**THE DATA**.
▬▬▬

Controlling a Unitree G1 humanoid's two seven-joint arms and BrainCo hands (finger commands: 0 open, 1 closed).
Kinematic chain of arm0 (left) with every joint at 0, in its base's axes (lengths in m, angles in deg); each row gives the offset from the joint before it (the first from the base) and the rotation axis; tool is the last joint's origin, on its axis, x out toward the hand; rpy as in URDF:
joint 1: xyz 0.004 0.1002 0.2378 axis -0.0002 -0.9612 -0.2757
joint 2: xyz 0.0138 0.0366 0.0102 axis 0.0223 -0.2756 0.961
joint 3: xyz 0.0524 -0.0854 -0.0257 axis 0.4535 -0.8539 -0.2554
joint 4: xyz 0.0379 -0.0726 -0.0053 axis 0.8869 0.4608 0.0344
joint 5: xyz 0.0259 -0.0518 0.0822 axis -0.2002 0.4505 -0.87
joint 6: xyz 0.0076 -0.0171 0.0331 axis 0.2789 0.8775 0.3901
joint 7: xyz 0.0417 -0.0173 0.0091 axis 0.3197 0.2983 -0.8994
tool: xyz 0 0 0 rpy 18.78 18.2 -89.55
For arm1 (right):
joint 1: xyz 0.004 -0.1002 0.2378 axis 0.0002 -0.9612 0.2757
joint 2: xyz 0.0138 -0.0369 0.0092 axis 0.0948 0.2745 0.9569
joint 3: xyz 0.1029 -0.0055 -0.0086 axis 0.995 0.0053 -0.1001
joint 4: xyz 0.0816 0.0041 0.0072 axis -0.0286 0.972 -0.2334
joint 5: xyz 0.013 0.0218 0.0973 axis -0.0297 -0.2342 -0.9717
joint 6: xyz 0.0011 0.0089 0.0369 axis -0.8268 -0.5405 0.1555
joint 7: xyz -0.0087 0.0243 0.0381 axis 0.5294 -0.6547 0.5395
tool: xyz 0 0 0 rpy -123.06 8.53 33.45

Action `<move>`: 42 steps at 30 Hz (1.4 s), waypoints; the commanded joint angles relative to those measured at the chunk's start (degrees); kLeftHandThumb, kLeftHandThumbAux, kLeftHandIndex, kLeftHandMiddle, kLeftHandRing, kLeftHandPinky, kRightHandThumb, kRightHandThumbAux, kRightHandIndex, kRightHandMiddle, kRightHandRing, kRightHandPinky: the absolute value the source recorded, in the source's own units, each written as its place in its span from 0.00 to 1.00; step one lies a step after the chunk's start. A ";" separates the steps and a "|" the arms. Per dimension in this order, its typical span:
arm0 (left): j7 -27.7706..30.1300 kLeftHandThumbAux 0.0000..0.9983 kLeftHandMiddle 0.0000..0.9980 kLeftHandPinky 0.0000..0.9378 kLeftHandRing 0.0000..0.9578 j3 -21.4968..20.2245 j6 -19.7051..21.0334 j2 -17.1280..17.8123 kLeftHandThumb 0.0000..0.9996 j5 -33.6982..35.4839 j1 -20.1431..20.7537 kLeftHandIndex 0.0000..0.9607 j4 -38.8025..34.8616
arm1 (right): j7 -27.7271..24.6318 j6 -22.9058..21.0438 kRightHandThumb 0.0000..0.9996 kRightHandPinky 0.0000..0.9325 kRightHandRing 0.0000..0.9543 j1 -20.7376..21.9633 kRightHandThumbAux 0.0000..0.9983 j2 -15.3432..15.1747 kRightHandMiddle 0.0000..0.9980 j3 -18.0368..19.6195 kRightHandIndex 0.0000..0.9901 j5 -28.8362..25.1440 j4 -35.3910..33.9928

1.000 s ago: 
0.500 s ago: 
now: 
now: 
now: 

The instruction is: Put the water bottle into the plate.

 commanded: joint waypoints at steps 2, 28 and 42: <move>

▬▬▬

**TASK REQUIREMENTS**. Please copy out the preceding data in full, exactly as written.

**YOUR RESPONSE**.
Controlling a Unitree G1 humanoid's two seven-joint arms and BrainCo hands (finger commands: 0 open, 1 closed).
Kinematic chain of arm0 (left) with every joint at 0, in its base's axes (lengths in m, angles in deg); each row gives the offset from the joint before it (the first from the base) and the rotation axis; tool is the last joint's origin, on its axis, x out toward the hand; rpy as in URDF:
joint 1: xyz 0.004 0.1002 0.2378 axis -0.0002 -0.9612 -0.2757
joint 2: xyz 0.0138 0.0366 0.0102 axis 0.0223 -0.2756 0.961
joint 3: xyz 0.0524 -0.0854 -0.0257 axis 0.4535 -0.8539 -0.2554
joint 4: xyz 0.0379 -0.0726 -0.0053 axis 0.8869 0.4608 0.0344
joint 5: xyz 0.0259 -0.0518 0.0822 axis -0.2002 0.4505 -0.87
joint 6: xyz 0.0076 -0.0171 0.0331 axis 0.2789 0.8775 0.3901
joint 7: xyz 0.0417 -0.0173 0.0091 axis 0.3197 0.2983 -0.8994
tool: xyz 0 0 0 rpy 18.78 18.2 -89.55
For arm1 (right):
joint 1: xyz 0.004 -0.1002 0.2378 axis 0.0002 -0.9612 0.2757
joint 2: xyz 0.0138 -0.0369 0.0092 axis 0.0948 0.2745 0.9569
joint 3: xyz 0.1029 -0.0055 -0.0086 axis 0.995 0.0053 -0.1001
joint 4: xyz 0.0816 0.0041 0.0072 axis -0.0286 0.972 -0.2334
joint 5: xyz 0.013 0.0218 0.0973 axis -0.0297 -0.2342 -0.9717
joint 6: xyz 0.0011 0.0089 0.0369 axis -0.8268 -0.5405 0.1555
joint 7: xyz -0.0087 0.0243 0.0381 axis 0.5294 -0.6547 0.5395
tool: xyz 0 0 0 rpy -123.06 8.53 33.45

Action `<move>`: 42 steps at 30 Hz (1.4 s), waypoints; the commanded joint angles relative to those measured at the chunk's start (degrees); kLeftHandThumb, kLeftHandThumbAux, kLeftHandIndex, kLeftHandMiddle, kLeftHandRing, kLeftHandPinky, kRightHandThumb, kRightHandThumbAux, kRightHandIndex, kRightHandMiddle, kRightHandRing, kRightHandPinky: the absolute value the source recorded, in the source's own units, each written as its place in its span from 0.00 to 1.00; step one lies a step after the chunk's start. A ";" separates the steps and a "|" the arms. Per dimension in this order, its typical span:
arm0 (left): j7 -27.7706..30.1300 kLeftHandThumbAux 0.0000..0.9983 kLeftHandMiddle 0.0000..0.9980 kLeftHandPinky 0.0000..0.9378 kLeftHandRing 0.0000..0.9578 j3 -21.4968..20.2245 j6 -19.7051..21.0334 j2 -17.1280..17.8123 kLeftHandThumb 0.0000..0.9996 j5 -33.6982..35.4839 j1 -20.1431..20.7537 kLeftHandIndex 0.0000..0.9607 j4 -38.8025..34.8616
arm1 (right): j7 -27.7271..24.6318 j6 -22.9058..21.0438 kRightHandThumb 0.0000..0.9996 kRightHandPinky 0.0000..0.9325 kRightHandRing 0.0000..0.9543 j1 -20.7376..21.9633 kRightHandThumbAux 0.0000..0.9983 j2 -15.3432..15.1747 kRightHandMiddle 0.0000..0.9980 j3 -18.0368..19.6195 kRightHandIndex 0.0000..0.9901 j5 -28.8362..25.1440 j4 -35.3910..33.9928

1.000 s ago: 
0.500 s ago: 
now: 
now: 
now: 

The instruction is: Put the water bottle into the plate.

 commanded: joint waypoints at steps 2, 28 and 42: <move>

The output is complete as shown.